EXERCISE
Tally up how many lines in the listing below contain the string "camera", and give only the total.

***

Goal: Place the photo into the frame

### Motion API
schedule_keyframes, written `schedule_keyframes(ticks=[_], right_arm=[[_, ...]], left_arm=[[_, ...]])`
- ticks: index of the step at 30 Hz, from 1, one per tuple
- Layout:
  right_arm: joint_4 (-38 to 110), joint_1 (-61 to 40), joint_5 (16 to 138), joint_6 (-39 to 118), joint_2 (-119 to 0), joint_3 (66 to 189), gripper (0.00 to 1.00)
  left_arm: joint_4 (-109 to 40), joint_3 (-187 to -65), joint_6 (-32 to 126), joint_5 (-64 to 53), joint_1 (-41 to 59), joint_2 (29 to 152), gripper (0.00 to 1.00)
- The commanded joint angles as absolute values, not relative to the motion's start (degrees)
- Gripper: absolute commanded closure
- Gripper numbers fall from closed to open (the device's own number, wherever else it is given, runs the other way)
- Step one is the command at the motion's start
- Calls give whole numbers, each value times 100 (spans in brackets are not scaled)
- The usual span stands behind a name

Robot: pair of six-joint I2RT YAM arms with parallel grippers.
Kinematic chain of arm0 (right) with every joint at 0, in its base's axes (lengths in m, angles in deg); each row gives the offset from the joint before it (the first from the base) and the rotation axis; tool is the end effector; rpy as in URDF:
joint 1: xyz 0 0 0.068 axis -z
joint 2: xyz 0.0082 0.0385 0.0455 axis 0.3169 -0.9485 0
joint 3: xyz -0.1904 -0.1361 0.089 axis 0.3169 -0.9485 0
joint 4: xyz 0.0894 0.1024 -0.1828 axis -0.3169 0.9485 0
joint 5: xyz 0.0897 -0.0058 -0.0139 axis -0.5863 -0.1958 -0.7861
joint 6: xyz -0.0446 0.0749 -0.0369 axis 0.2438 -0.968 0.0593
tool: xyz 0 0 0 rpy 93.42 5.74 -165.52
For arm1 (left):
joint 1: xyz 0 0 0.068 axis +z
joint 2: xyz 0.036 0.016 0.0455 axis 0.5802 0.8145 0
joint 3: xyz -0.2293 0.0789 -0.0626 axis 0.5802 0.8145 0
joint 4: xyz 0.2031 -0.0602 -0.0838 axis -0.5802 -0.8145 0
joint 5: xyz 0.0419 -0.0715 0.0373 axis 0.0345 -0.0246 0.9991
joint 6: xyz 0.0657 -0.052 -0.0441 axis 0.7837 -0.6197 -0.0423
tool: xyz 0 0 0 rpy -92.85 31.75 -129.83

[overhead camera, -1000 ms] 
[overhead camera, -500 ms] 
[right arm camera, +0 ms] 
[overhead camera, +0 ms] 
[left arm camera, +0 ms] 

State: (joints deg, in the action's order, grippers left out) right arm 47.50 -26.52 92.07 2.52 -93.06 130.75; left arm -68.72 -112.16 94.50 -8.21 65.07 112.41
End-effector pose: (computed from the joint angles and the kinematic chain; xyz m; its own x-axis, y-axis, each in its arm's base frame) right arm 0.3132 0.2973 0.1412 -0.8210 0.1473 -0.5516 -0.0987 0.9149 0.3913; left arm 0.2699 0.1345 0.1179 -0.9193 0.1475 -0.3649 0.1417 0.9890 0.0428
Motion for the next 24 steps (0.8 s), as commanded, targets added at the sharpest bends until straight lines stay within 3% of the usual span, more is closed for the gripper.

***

ANSWER SPACE
5